Task prompt: Locate the line that contains "Would you be" in the entries below, then repeat it and every following line through the line that contains "101 86 L 66", exactly, and no others.

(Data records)
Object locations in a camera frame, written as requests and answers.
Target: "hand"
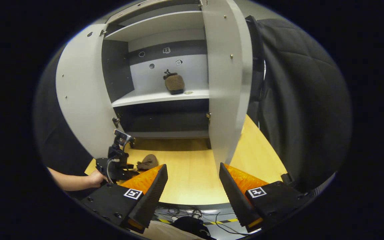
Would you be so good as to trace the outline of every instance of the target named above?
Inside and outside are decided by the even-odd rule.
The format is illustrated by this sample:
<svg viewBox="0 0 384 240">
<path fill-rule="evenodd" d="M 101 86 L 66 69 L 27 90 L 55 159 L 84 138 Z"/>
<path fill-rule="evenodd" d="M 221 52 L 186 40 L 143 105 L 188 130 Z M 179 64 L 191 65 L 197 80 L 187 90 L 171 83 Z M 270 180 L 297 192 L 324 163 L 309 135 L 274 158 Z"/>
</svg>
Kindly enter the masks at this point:
<svg viewBox="0 0 384 240">
<path fill-rule="evenodd" d="M 90 181 L 90 187 L 100 187 L 100 183 L 103 180 L 108 181 L 108 178 L 103 176 L 98 170 L 94 170 L 94 172 L 88 176 L 88 179 Z"/>
</svg>

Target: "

Result:
Would you be so good as to trace the outline of every instance of the target named above?
Inside and outside are decided by the even-odd rule.
The format is illustrated by this sample:
<svg viewBox="0 0 384 240">
<path fill-rule="evenodd" d="M 101 86 L 66 69 L 27 90 L 55 159 L 84 138 Z"/>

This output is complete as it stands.